Publié le 20 avril 2019 par Juan
Emmanuel Macron et la dictature de l'émotion (623ème semaine politique)

L'incendie de Notre-Dame a permis à Macron le plus beau des exercices, une diversion compassionnelle qui a pourtant rapidement viré à l’écœurement. La "dictature de l'émotion" était évidente, comme pour mieux tirer la chasse sur une mauvaise et interminable séquence. Macron avait besoin de Notre-Dame pour éclipser sa mauvaise actualité, divertir l'attention de ses prochaines réformes et de l'absence de programme européen, à 4 semaines du scrutin.


Mini-mesures et maxi-manip
Emmanuel Macron allait promettre une grande réponse à la révolte de Gilets Jaunes et, surtout, au Grand Débat. Quand ses conseillers ont laissé fuiter les mesures "détonnantes", on pouvait être interloqué par tant de propositions tellement à côté de la plaque, si loin des revendications exprimées partout - dans les ronds-points, les manif, les sondages. Et même si l'on préférait récuser les ronds-points, les manif, et les sondages, où pouvait-on penser que les mesures annoncées officieusement répondaient à une quelconque demande si urgente qu'elle avait permis au clan macroniste de s'exonérer de tout programme pour les élections européennes ?
  1. Supprimer l'ENA: les formateurs des élites administratives sont un bouc-émissaire plus facile que le Medef ou les autres représentants de l'oligarchie.
  2. Supprimer l'Ecole de la Magistrature: Macron en avait-il contre ces magistrats et l'indépendance du parquet ?
  3. Baisser les impôts pour les classes moyennes: les classes moyennes n'existent statistiquement plus en France, mais Macron les a trouvées.
  4. Ré-indexer les petites retraites (moins de 2000 euros): qui protestera ? Quelle générosité bienvenue ! Après avoir augmenté la CSG des retraites, puis gelé la quasi-totalité des aides sociales et les retraites, le monarque "corrige".

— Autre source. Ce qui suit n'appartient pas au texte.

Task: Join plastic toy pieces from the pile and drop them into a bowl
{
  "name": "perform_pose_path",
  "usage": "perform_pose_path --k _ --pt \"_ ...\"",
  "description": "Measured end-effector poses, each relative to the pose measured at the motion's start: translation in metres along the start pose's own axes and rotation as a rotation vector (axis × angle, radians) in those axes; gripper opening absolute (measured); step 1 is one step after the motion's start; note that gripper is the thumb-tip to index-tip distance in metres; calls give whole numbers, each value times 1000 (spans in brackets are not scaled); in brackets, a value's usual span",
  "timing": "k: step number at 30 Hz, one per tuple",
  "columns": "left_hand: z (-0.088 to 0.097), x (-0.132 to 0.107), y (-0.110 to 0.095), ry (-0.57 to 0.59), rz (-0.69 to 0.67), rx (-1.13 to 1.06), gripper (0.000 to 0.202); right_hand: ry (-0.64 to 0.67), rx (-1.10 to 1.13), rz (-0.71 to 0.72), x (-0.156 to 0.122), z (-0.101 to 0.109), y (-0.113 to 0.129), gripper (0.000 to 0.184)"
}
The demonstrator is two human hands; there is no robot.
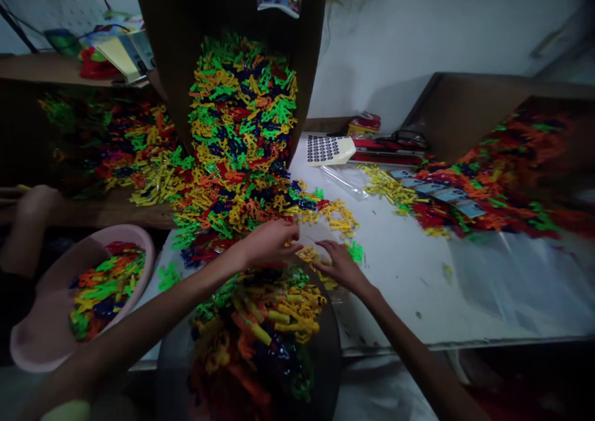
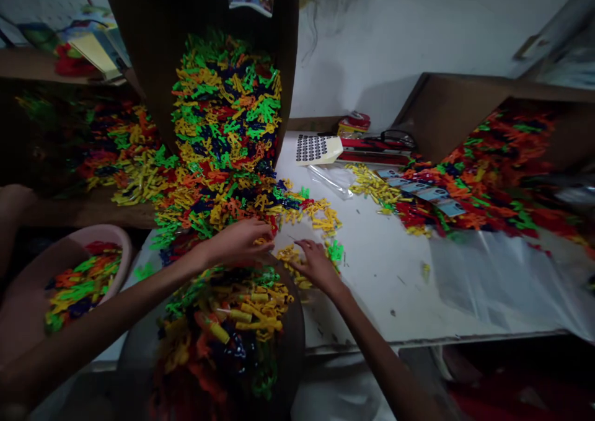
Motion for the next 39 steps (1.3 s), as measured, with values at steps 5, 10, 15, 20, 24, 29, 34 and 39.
perform_pose_path --k 5,10,15,20,24,29,34,39 --pt "-46 54 23 114 -20 -111 29 189 254 52 17 -30 7 29" --pt "-62 75 22 215 37 -20 35 -12 398 -92 40 -1 -24 17" --pt "-109 93 21 492 159 17 39 -224 777 -273 31 33 -55 29" --pt "-139 104 27 635 211 -127 27 -202 1127 -333 16 35 -39 33" --pt "-125 96 39 544 287 -274 18 -277 1130 -257 14 45 -20 35" --pt "-74 71 44 222 358 -482 25 -286 1190 -301 6 45 -3 43" --pt "-3 22 31 -432 360 -1101 22 -303 1179 -278 -13 39 26 42" --pt "31 -9 1 -598 290 -1116 35 -279 1043 -190 -30 21 63 40"
Point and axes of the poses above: each hand's wrist, its own x-axis towards the middle knuckle, its own z-axis out of the back of the hand, y = z × x, the point moved 8 cm from there along x, towards the middle knuckle, and after that the axes turned 7 degrees about -z, right-handed, at the moved point
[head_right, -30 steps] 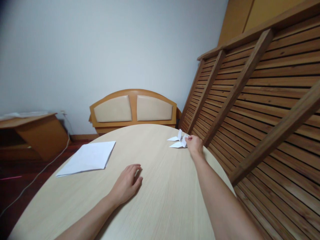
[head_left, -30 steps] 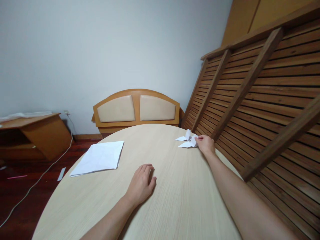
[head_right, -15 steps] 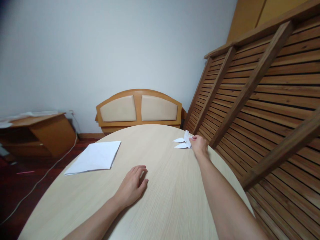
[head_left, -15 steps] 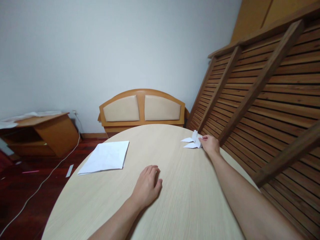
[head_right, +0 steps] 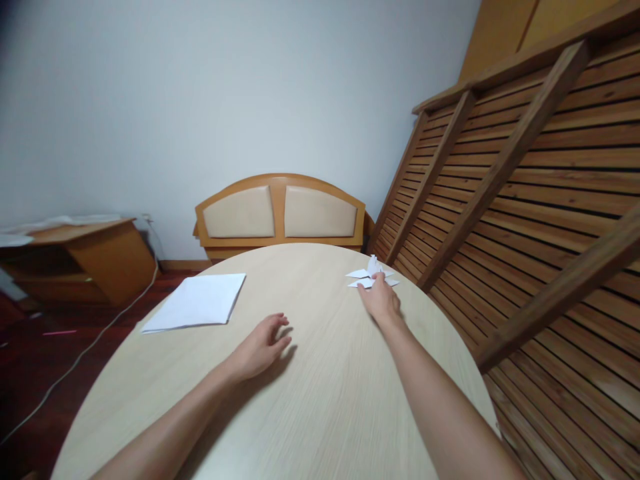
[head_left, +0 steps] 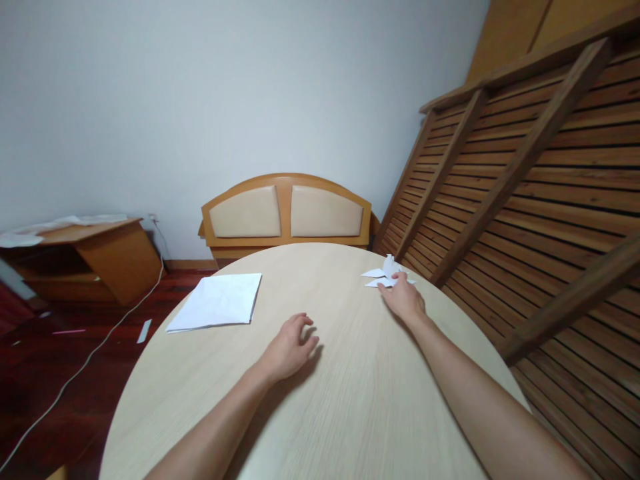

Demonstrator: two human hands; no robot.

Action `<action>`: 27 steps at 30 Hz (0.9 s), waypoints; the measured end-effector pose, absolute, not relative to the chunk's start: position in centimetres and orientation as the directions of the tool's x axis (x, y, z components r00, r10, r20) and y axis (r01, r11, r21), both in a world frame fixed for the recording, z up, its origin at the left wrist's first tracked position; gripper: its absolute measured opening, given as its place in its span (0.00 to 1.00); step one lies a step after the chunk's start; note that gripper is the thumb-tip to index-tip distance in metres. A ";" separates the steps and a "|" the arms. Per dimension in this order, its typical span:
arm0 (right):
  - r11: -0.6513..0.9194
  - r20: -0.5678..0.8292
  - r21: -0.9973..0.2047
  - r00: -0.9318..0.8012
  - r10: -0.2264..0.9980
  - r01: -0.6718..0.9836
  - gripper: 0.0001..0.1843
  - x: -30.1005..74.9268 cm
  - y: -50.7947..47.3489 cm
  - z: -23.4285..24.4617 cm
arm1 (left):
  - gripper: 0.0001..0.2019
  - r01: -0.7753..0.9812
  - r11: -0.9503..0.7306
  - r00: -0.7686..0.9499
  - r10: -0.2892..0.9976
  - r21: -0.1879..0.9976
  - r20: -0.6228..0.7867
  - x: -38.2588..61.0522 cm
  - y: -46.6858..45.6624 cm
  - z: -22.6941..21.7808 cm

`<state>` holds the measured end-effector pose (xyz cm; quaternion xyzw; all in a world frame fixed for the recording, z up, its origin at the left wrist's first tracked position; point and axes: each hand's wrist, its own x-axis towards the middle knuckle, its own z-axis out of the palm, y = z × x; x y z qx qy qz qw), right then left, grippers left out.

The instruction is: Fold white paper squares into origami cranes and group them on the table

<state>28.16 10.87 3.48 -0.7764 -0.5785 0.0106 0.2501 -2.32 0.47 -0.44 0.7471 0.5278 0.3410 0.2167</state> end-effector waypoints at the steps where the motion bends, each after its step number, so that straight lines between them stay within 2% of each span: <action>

  5. Pérenniser l'exonération d'impôts et de cotisations sociales pour les primes de fin d'année jusqu'à 1000 euros. La novlangue macroniste fait croire que Jupiter lui-même verse la prime à chacun ("La prime exceptionnelle de 1.000 euros "pérennisée" s'extasie l'oligarchie médiatique). Quelqu'un parmi les brillants esprits macronistes peut-il avouer le sens politique de cette multiplication d'exonération de cotisations sociales qui, ensuite, conduisent les mêmes à expliquer que la Sécu, l'assurance chômage et les retraites sont mal financées ?

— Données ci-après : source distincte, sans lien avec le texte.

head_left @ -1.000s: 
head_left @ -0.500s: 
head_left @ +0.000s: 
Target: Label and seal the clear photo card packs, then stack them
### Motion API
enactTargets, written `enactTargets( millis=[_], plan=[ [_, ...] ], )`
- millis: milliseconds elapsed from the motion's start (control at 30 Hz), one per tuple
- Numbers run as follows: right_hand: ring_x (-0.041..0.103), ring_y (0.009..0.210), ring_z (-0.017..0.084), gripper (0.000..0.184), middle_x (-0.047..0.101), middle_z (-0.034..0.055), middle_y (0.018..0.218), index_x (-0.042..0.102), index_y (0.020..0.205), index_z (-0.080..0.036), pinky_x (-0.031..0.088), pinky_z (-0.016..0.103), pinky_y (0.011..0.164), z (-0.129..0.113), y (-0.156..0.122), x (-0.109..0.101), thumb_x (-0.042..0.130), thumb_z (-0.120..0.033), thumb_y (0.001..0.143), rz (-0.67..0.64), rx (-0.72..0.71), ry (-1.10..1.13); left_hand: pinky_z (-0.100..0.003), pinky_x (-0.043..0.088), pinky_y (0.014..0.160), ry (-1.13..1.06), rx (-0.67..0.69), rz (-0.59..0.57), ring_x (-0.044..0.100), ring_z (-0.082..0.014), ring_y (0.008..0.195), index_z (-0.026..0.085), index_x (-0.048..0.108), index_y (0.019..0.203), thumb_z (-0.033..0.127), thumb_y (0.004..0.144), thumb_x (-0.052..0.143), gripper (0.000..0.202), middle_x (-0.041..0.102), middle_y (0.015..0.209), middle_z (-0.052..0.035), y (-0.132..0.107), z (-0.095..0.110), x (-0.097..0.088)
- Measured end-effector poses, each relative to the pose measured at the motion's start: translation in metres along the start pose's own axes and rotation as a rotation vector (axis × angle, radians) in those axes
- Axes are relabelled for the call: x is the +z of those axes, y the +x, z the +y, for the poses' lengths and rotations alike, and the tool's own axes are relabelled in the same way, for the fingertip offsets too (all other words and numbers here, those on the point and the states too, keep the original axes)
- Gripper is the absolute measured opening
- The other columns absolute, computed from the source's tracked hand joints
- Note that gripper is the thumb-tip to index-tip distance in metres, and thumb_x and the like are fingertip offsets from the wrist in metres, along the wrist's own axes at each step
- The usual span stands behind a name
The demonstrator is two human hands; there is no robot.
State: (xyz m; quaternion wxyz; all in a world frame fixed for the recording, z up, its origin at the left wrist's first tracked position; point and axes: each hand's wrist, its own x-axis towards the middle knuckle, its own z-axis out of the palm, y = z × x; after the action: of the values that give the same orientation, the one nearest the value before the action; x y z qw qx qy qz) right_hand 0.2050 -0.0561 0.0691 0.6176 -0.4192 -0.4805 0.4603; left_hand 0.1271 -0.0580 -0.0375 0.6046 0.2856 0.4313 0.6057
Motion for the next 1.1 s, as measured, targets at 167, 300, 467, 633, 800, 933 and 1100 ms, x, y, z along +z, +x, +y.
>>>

  6. Interrompre la fermeture d'hôpitaux et d'écoles d'ici la fin du quinquennat: merci les Gilets Jaunes! Sur les ondes, cette semaine, la ministre Buzyn contredit pourtant son monarque: "Quand il y a vraiment un manque de soignants, parfois nous sommes obligés de fermer des services". A-t-elle oublié qu'elle est responsable des moyens et du nombre de soignants ?

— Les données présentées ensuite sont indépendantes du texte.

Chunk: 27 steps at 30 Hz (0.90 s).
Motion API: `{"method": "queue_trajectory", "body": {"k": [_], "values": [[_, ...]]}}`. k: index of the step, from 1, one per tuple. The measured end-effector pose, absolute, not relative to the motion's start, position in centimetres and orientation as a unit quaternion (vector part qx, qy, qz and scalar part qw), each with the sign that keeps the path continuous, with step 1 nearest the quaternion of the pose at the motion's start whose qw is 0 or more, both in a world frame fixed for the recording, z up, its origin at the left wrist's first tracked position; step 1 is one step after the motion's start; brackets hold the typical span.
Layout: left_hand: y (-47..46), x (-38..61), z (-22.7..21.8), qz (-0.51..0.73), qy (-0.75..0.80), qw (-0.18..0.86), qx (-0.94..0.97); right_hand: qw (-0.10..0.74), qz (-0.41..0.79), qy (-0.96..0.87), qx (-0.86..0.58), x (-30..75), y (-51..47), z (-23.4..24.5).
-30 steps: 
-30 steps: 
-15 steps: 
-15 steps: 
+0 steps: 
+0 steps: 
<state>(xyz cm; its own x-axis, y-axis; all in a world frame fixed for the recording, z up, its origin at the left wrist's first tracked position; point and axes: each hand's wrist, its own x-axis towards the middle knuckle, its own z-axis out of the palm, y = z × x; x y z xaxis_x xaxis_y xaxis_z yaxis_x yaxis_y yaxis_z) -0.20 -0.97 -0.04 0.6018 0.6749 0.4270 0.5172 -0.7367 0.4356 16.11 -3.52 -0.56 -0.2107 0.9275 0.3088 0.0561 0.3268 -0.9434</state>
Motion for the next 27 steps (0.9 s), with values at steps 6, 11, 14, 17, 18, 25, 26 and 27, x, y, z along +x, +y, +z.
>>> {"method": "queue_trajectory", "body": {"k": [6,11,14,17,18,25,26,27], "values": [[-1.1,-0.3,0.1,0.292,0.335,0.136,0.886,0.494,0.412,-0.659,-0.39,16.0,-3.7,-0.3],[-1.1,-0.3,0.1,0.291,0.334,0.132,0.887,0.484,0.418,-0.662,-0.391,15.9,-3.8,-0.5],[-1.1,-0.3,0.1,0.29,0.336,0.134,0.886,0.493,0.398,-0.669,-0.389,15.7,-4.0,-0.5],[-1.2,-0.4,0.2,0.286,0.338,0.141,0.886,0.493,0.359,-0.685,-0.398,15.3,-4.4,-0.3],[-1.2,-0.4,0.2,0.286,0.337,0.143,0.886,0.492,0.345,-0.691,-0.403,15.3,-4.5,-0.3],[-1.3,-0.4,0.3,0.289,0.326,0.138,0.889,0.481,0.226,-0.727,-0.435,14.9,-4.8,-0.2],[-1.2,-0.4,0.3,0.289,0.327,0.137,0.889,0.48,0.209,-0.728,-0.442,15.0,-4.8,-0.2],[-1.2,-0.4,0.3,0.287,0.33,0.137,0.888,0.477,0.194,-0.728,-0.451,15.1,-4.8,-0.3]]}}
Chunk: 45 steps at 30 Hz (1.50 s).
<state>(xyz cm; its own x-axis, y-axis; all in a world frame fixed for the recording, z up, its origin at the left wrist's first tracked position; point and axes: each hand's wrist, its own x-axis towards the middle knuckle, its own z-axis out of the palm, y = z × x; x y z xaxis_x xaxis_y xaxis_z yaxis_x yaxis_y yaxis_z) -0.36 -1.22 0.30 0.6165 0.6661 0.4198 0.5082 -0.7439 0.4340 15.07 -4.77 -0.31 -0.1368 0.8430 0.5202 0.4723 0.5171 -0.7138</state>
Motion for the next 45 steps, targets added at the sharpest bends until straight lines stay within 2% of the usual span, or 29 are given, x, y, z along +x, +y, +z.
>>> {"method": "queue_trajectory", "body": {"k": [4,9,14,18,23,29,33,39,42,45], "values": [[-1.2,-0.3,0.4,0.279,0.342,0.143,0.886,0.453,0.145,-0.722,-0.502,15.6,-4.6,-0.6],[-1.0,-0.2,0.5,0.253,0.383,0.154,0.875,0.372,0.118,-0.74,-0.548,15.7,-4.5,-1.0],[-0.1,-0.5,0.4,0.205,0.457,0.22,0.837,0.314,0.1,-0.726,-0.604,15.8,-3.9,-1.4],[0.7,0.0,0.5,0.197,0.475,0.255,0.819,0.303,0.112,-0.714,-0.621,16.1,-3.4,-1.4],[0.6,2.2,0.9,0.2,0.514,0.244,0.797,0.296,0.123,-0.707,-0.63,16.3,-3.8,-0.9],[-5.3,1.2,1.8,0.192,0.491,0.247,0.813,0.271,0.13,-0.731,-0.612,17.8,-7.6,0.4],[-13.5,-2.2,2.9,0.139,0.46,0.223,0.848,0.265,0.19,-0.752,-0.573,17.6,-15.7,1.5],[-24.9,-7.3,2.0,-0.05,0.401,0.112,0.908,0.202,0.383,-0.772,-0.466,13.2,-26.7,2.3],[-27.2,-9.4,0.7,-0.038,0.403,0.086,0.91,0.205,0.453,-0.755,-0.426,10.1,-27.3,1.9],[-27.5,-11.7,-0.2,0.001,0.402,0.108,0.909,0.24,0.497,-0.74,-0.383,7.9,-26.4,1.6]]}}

  7. Autoriser les Référendums d'Initiative Citoyenne... au niveau local. Mini-réponse à une maxi-demande, bravo Jupiter, merci patron.
  8. Installer une "convention écologique" avec 300 citoyens "tirés au sort" pour "travailler à la transition écologique et aux réformes concrètes à prendre": de qui se moque-t-on ? La planète se réchauffe, le climat se dérègle, des milliers d'espèces du vivant  disparaissent et Macron, les mesures sont connues, mais Macron préfère organiser un Grenelle de l’Environnement miniature... Sans commentaire...
  9. Allonger la durée du temps de travail: le macronisme est un nouveau sarkozysme, la conversion est quasi-totale. La question cachée n'est pas la durée du travail (les heures supplémentaires sont déplafonnées jusqu'à 48 heures par semaine), mais le seuil hebdomadaire de calcul des heures supplémentaires.
C'est un trou noir, un aveuglement ou un mépris.
Masquer, mentir, divertir
Il y avait pourtant des idées simples et populaires, répétées dans les manif, et approuvées par des majorités sondagières écrasantes, étayées par les débats eux-même malgré le bidonnage gouvernemental: rétablir davantage de fiscalité sur les quelques centaines de milliers de foyers ultra-riches (78% des sondés sont ainsi en désaccord avec le refus de ne pas revenir sur la suppression de l'ISF), améliorer et augmenter les moyens des services publics de base (et surtout en matière de santé), ou se saisir enfin de l'urgence écologique.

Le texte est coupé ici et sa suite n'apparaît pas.